There are other ambiguities. When the smallest minimum rtt is greater than a few msec, and another minimum rtt is just a little greater than that, differences in routing and equipment latencies may account for the difference. So the probe with the smallest minimum rtt may not actually be closest to the server, and no firm conclusions about geolocation can be drawn. As I found for IVPN server is1.gw.ivpn.net where a probe in Iceland had higher minimum rtt than probes in northern Europe. Apparently, the Icelandic ISPs for server and probe peer through Amsterdam.

Finally, when many of a provider’s server IPv4 are mislocated, it’s likely that they’re actually in a relatively small number of data centers. There are two approaches for identifying data centers. You can focus on server IPv4 with maximum ping transmission speeds apparently faster than light in a vacuum. For each, the probe with the smallest rtt is likely closest to the data center. Doing that, I found that fun-tv.prcdn.net, ppg-as.prcdn.net, bue-ar.prcdn.net and cys-wy-us.prcdn.net are likely in Miami.

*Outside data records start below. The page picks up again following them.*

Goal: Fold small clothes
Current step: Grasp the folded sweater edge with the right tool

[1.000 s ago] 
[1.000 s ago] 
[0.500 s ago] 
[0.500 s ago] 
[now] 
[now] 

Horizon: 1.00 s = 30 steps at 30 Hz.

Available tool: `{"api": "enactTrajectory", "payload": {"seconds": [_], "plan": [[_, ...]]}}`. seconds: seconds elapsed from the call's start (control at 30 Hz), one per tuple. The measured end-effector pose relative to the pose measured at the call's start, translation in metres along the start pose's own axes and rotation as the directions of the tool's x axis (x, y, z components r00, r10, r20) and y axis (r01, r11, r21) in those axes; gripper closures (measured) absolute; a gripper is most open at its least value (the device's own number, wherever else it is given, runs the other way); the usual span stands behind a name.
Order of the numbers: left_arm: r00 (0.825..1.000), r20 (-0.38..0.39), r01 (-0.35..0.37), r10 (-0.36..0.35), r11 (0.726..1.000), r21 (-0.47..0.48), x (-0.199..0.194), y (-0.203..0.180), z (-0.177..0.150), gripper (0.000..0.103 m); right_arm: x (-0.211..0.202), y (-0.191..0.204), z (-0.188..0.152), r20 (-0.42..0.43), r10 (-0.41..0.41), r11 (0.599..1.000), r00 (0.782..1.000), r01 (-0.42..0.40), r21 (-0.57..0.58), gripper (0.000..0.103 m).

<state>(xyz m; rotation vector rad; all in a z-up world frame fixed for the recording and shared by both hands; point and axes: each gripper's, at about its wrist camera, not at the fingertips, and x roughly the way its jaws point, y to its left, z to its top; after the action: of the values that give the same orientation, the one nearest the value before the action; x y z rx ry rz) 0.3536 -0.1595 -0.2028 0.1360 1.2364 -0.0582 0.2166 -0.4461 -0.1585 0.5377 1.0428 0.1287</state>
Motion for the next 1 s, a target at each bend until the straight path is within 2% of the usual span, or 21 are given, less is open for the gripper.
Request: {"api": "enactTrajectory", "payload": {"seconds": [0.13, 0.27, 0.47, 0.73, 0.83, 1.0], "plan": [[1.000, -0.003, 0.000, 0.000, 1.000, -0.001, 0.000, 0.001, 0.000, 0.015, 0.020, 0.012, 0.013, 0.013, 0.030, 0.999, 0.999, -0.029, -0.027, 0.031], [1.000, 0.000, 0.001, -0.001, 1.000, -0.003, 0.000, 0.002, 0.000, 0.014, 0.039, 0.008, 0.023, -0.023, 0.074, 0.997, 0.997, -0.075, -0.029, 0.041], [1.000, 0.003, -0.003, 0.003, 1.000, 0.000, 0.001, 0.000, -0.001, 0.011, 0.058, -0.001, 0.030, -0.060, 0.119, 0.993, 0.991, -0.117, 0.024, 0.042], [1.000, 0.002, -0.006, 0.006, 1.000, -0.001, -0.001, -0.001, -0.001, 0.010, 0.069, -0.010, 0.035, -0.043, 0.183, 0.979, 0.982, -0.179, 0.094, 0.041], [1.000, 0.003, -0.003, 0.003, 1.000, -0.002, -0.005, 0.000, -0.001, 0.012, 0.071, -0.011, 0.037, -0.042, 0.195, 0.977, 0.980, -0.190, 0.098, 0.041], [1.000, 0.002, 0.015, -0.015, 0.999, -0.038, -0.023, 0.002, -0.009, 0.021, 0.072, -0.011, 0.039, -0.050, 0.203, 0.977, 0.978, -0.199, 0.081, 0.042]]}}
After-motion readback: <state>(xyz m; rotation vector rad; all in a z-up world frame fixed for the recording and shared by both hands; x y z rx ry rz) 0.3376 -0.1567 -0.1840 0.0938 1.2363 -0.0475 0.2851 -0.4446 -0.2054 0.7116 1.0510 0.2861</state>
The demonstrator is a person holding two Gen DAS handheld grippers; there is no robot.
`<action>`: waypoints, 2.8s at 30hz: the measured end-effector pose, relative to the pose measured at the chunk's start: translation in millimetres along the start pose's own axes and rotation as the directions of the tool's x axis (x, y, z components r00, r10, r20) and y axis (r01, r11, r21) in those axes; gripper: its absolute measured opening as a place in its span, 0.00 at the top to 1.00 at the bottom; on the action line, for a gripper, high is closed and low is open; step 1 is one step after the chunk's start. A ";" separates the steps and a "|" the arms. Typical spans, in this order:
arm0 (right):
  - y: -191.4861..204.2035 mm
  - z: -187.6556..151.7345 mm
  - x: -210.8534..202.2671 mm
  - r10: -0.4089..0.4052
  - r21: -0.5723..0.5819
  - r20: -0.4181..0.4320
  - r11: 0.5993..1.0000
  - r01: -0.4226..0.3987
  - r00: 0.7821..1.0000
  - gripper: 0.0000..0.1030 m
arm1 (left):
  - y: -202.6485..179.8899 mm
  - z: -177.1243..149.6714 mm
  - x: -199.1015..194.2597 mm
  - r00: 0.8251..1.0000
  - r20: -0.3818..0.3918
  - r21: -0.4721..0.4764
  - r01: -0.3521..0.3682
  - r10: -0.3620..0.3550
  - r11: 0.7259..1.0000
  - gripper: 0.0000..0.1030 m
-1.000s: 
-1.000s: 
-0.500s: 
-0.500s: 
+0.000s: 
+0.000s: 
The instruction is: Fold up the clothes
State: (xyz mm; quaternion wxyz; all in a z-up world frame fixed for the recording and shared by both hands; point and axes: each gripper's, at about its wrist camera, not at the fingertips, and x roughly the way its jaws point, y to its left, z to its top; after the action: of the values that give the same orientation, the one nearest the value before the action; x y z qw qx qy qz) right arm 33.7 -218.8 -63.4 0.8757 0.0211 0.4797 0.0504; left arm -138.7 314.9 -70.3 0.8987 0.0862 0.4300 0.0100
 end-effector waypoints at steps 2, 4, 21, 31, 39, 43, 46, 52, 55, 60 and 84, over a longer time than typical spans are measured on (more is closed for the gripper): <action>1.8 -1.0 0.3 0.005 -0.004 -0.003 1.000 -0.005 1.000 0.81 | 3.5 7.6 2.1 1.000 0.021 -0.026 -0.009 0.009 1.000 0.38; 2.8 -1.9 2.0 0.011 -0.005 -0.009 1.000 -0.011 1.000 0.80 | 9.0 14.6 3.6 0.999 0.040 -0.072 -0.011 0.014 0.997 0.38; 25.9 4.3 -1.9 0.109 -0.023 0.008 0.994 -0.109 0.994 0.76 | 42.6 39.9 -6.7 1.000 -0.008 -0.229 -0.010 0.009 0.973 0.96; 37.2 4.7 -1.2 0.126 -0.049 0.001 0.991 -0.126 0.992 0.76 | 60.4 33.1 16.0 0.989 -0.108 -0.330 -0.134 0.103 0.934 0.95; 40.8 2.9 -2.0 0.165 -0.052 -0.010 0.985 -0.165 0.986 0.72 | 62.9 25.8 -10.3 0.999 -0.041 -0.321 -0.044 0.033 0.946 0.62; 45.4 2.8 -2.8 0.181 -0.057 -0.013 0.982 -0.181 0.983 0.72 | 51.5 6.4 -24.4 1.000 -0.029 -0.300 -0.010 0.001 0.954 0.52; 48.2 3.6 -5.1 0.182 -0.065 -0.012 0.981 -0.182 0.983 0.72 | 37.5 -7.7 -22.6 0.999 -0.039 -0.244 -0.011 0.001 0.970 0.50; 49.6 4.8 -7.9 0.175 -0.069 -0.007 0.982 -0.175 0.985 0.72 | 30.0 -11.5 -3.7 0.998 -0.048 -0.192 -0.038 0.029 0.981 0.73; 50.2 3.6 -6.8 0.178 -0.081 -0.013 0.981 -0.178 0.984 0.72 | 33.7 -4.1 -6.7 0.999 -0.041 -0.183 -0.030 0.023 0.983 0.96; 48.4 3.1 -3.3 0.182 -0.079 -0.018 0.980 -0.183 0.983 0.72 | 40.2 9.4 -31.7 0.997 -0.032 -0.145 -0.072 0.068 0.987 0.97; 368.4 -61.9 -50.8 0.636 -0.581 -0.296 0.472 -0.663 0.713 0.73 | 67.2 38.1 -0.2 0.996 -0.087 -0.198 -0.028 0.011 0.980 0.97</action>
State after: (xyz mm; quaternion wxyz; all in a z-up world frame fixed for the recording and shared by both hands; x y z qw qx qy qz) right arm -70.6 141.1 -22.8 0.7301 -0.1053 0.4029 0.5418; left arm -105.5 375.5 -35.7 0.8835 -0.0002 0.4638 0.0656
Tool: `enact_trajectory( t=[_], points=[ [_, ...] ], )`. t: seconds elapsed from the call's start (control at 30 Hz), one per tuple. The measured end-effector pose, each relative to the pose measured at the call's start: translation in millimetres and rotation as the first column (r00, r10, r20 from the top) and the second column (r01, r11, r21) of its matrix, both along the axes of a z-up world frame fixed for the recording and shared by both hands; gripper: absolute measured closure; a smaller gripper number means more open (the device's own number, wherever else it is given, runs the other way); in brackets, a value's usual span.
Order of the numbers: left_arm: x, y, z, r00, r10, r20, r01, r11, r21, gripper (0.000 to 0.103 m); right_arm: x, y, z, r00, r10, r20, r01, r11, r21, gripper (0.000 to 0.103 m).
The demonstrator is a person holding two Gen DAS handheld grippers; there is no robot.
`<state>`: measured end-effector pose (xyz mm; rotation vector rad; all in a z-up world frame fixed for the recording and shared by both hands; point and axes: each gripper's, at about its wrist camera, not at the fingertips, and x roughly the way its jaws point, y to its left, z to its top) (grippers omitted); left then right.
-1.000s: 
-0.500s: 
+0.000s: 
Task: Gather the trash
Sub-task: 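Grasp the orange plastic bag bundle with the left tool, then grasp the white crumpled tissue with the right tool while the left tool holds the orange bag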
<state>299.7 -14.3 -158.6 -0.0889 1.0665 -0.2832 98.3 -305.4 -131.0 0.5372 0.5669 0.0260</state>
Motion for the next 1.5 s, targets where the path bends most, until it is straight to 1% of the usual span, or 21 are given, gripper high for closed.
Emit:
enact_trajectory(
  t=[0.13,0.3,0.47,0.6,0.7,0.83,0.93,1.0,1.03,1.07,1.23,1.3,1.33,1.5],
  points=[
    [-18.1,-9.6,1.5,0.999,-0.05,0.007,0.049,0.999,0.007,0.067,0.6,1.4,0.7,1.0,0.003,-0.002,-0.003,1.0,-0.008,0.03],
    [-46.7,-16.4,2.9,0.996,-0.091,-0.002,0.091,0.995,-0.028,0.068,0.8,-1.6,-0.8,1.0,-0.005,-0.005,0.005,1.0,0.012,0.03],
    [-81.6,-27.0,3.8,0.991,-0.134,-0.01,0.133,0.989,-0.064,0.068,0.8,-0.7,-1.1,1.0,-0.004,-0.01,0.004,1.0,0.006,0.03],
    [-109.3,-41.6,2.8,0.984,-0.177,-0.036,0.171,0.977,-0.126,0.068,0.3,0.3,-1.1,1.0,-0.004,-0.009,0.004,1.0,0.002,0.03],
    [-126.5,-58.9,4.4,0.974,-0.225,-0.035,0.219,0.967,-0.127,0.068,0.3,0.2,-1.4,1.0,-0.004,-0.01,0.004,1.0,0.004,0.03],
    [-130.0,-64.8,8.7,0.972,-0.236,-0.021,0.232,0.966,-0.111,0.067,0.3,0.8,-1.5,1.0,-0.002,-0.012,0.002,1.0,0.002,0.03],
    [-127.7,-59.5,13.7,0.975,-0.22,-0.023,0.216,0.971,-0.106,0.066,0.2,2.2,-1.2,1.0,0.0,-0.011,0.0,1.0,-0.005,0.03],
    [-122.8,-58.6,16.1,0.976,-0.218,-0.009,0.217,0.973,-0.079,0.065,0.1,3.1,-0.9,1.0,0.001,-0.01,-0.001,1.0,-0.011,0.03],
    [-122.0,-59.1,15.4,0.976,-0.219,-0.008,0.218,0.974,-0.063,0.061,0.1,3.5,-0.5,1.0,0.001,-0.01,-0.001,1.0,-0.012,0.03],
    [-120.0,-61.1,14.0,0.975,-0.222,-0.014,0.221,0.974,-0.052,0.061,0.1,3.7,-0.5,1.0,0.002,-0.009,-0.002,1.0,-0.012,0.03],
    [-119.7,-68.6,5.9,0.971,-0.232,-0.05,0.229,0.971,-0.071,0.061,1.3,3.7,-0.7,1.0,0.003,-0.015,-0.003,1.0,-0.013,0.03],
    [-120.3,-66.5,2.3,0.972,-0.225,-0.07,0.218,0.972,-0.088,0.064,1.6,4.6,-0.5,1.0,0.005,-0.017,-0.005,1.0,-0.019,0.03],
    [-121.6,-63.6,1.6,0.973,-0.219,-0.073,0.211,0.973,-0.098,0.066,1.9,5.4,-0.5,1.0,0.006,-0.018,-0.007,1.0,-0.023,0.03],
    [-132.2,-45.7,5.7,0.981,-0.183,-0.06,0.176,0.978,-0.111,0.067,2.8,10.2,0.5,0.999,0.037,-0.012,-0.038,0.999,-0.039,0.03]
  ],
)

Alternatively, you can consider data for all server IPv4 pinged from particular probes. For a given probe, you’ll likely see a band of server IPv4 with minimum rtt near zero. So those server IPv4 are likely in a data center near that probe. If you look at data for enough probes, you can likely identify most of the data centers. And you can check results by looking at rtt vs distance for all probes, using apparent data center locations instead of purported server IPv4 locations.